Sygn. akt I 1 C 643/24

WYROK

W IMIENIU RZECZYPOSPOLITEJ POLSKIEJ

Dnia 23 lipca 2024 r.

Sąd Rejonowy w Gdyni I Wydział Cywilny – Sekcja do spraw rozpoznawanych w postępowaniu uproszczonym: Przewodniczący: sędzia Tadeusz Kotuk
Protokolant: st. sekr. sąd. Anna Szymańska

po rozpoznaniu na rozprawie w dniu 23 lipca 2024 r. w G. sprawy z powództwa Wspólnoty Mieszkaniowej nieruchomości przy ul. (...) w G. przeciwko Gminie M. G.

o zapłatę

I.  zasądza od pozwanej Gminy M. G. na rzecz powoda Wspólnoty Mieszkaniowej nieruchomości przy ul. (...) w G. kwotę 1.107 zł (jeden tysiąc sto siedem złotych) wraz z odsetkami ustawowymi za opóźnienie za okres od dnia 16 lutego 2024 r. do dnia zapłaty;

I.  w pozostałym zakresie powództwo oddala;

I.  zasądza od pozwanej Gminy M. G. na rzecz powoda Wspólnoty Mieszkaniowej nieruchomości przy ul. (...) w G. kwotę 108,50 zł (sto osiem złotych pięćdziesiąt groszy) wraz z odsetkami ustawowymi za opóźnienie za okres od dnia uprawomocnienia się niniejszego wyroku do dnia zapłaty – tytułem zwrotu kosztów procesu.

Sygn. akt I 1 C 643/24

UZASADNIENIE

FAKTY

Gmina M. G. jest właścicielem m.in. lokali numer (...) w budynku przy ul. (...) w G..

O. ści bezsporne

Lokator mieszkania numer (...) (o imieniu A.) ustnie poinformował we pod koniec sierpnia 2023 r. członka zarządu wspólnoty mieszkaniowej (R. D.), że w zajmowanym przez niego z rodziną mieszkaniu pojawiły się pluskwy, pogryzły jego małoletnie dzieci. R. D. powiedział, aby lokator skontaktował się z jednostką Gminy M. G. ( Zarząd (...), skr. (...)). Również osobiście zatelefonował do pracownicy tej jednostki – B. S. (1), która odparła, że się tym zajmą. R. D. wywiesił w budynku ogłoszenie z ostrzeżeniem o pluskwach. Po około tygodniu zgłosiły się do niego kolejne osoby z innych lokali informując o pojawieniu się pluskiew. R. D. uznał, że nie może dalej czekać na reakcję Gminy i zlecił profesjonalną usługę usuwania tych insektów przedsiębiorstwu prowadzonemu przez M. G. (1).

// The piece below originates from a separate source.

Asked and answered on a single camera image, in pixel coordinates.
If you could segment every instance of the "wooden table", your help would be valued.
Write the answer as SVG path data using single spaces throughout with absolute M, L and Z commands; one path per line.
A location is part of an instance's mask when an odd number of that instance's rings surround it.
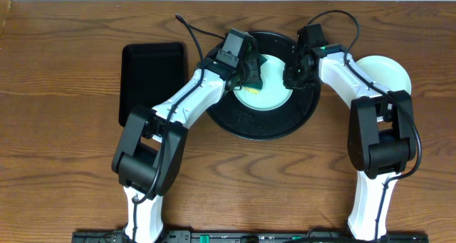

D. ód: zeznania R. D., k. 65-66

M. G. otrzymując zlecenie dostał telefony kontaktowe do osób z lokali, w których pojawiły się pluskwy. Po około tygodniu rozpoczął swoje czynności, był to wrzesień 2023 r. Wszędzie był dobrowolnie wpuszczany przez lokatorów. Jeżeli chodzi o lokale gminne, to najpierw dokonał odpuskwiania w lokalu numer (...). Później także lokal numer (...), natomiast szczególnie istotny był lokal numer (...), który był bardzo zaniedbany. M. G. zastał starszego mężczyznę długimi włosami ujętymi w kitek oraz kobietę. Osoby te miały skórę z widocznymi ugryzieniami pluskiew, spożywały alkohol. W mieszkaniu (...) pluskiew była ogromna, zasiedlały licznie zniszczone wyposażenie (kanapy), wszelkie inne miejsca (szpary przy listwach przypodłogowych). Istnieje duże prawdopodobieństwo, że w budynku zasiedlanie lokali przez pluskwy rozpoczęło się właśnie od lokalu numer (...). Usługa odpluskwiania za każdy lokal wynosiła jednolicie po 369 zł brutto, przy czym obejmowała czynności dwukrotnie, w odstępie 2 tygodni z uwagi na czas wylęgania pluskiew z jaj. Wspólnota Mieszkaniowa zapłaciła w całości M. G. za wykonane usługi.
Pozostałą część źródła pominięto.